5Measures of association: This is essentially correlation analysis with discrete data. It is particularly useful for analyzing and interpreting survey results or performing an attribute gage R&R study using an attribute agreement analysis. Survey design and analysis should be part of this topic to ensure that surveys are created to give meaningful results when analyzed using measures of association or other analytical techniques.

6Principle components/factor analysis: This type of analysis is useful when there are highly correlated factors in the data. A principle components/factor analysis can help to reveal underlying root causes that may be manifested as different combinations of factors in the data set.

7Advanced probability distributions: Black Belts should understand and be able to analyze normal, t, F, chi-squared, binomial, Poisson, exponential, Weibull and lognormal distributions. In addition to these, a Master Black Belt should be able to derive the hypergeometric distribution and should have a solid understanding of the basic event probability concepts, and also permutations and combinations that are the key concepts behind this fundamental distribution. Other probability distributions such as gamma, geometric and negative binomial should also be understood.

8Data transformations: Performing data transformations without understanding when they are necessary and how to properly apply them has led to many errors and much confusion throughout the history of Six Sigma. A Master Black Belt should know when a transformation is appropriate (e.g., non-normality or heteroskedasticity), what is the simplest effective technique (Box-Cox, Johnson, etc.) and how to communicate the results of a transformed set of data.

9Extended gage R&R: This is essentially an application of the GLM to a variable gage R&R study. Whenever there are factors beyond parts and operators (such as test stands or facilities), the standard gage R&R design is not sufficient. An extended gage R&R study is also necessary when there are combinations of crossed and nested factors in the measurement system.

10Advanced time series analysis: Forecasting is one of the most commonly flawed undertakings of businesses. Understanding such advanced time series analysis concepts as autocorrelation, cross correlations and auto regressive integrated moving average (referred to as ARIMA) can be extremely useful in improving a company’s forecasting accuracy and comprehension of forecasting limitations.

11Reliability basics: Reliability is a crucial factor in many businesses for both internal equipment and products being used by customers. A Master Black Belt should have an excellent understanding of reliability concepts such as hazard rates, mean time between failure, censored data, parallel and series designs, as well as the applications of exponential, lognormal and Weibull distributions to reliability scenarios.

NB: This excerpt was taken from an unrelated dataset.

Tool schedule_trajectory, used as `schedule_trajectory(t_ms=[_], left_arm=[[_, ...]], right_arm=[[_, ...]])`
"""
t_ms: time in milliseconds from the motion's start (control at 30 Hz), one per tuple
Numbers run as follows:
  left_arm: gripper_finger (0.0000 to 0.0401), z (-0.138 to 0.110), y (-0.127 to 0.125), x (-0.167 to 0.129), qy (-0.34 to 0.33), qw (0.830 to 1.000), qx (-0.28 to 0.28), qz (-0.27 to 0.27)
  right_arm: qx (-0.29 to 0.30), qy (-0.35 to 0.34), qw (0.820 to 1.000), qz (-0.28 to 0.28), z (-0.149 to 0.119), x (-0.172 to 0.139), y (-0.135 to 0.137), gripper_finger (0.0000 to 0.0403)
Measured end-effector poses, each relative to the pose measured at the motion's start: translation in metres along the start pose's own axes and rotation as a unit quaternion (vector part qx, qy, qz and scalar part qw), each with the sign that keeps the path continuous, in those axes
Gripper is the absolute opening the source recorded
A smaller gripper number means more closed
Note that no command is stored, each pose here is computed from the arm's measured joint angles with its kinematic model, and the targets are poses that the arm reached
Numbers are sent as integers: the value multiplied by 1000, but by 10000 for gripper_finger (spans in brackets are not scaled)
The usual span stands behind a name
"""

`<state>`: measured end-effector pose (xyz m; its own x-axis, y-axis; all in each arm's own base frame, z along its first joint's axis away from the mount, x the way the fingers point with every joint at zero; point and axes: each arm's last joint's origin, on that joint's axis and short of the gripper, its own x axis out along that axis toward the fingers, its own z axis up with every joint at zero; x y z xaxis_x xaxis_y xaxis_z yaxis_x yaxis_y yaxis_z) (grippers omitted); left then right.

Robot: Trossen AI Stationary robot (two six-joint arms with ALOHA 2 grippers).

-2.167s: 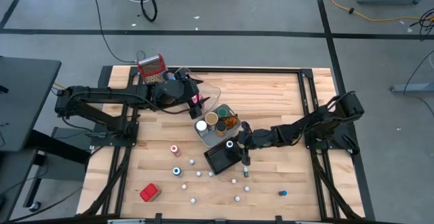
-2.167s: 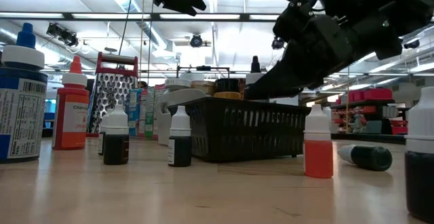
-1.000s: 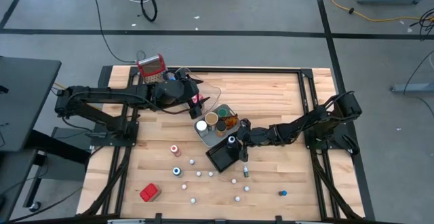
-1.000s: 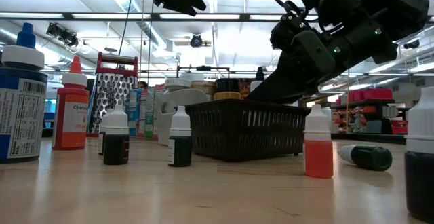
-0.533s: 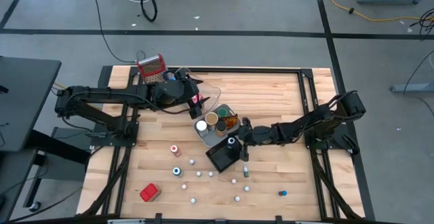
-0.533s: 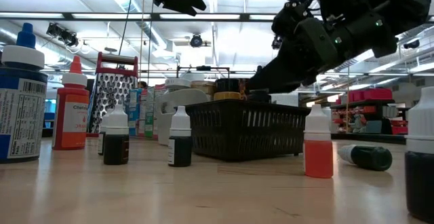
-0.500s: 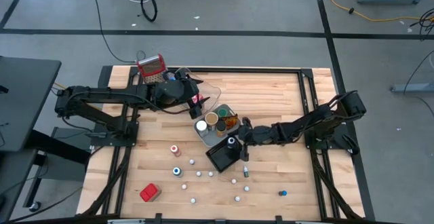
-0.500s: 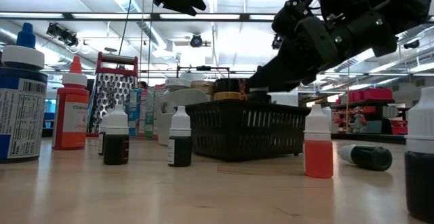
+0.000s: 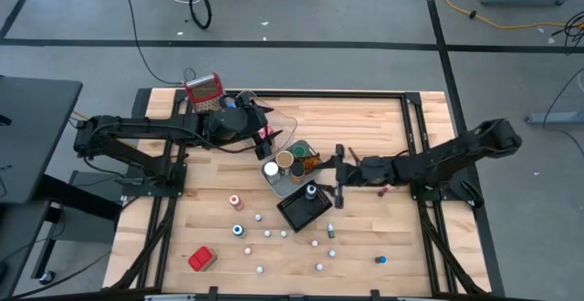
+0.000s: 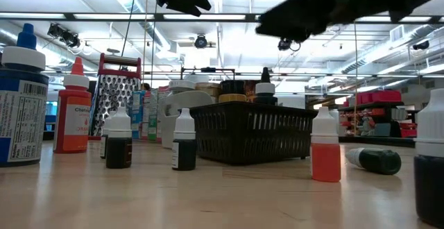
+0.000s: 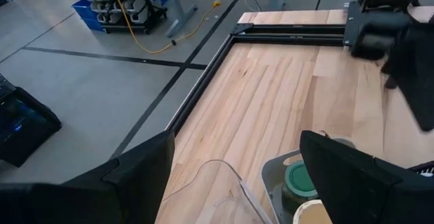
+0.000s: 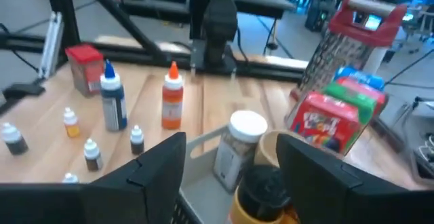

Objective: Pick & Place Kitchen Items
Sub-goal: Put the orange food coloring bottle into the black bin

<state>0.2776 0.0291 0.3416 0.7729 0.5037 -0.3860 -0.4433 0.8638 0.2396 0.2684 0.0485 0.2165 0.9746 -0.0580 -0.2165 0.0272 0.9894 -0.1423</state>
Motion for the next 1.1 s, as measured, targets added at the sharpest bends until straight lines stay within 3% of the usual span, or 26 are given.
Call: schedule_trajectory(t_ms=[233,367,500,800,933,1100], left_arm=[[327,12,1,-1,-56,998,-13,-2],[327,14,-1,-1,-70,996,-44,-40],[327,15,-2,-1,-75,995,-20,-56],[327,16,4,-1,-70,996,-8,49],[327,16,4,-1,-73,996,-24,45],[327,12,1,-2,-54,997,-47,37]], right_arm=[[-20,30,998,45,12,-32,-7,225],[-24,26,999,40,21,-48,-12,218],[-24,21,999,37,26,-61,-16,215],[-81,31,995,39,26,-70,-19,214],[-134,9,990,31,30,-69,-21,214],[-153,-35,988,-7,39,-67,-31,214]])
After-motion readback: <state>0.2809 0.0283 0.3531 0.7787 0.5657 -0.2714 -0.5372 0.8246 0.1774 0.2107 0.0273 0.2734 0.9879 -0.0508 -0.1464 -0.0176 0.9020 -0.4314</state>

There are, of course, many other useful statistical and analytical tools that may be valuable for Master Black Belts depending on the environment in which they are working. These tools can be taught in a two-week Master Black Belt technical training course.

Keep in mind that superior technical knowledge alone does not translate to an effective Master Black Belt. Given that the role’s title implies a “mastery” of Six Sigma tools, these topics should be considered a minimum body of knowledge for someone who goes by the designation of Master Black Belt.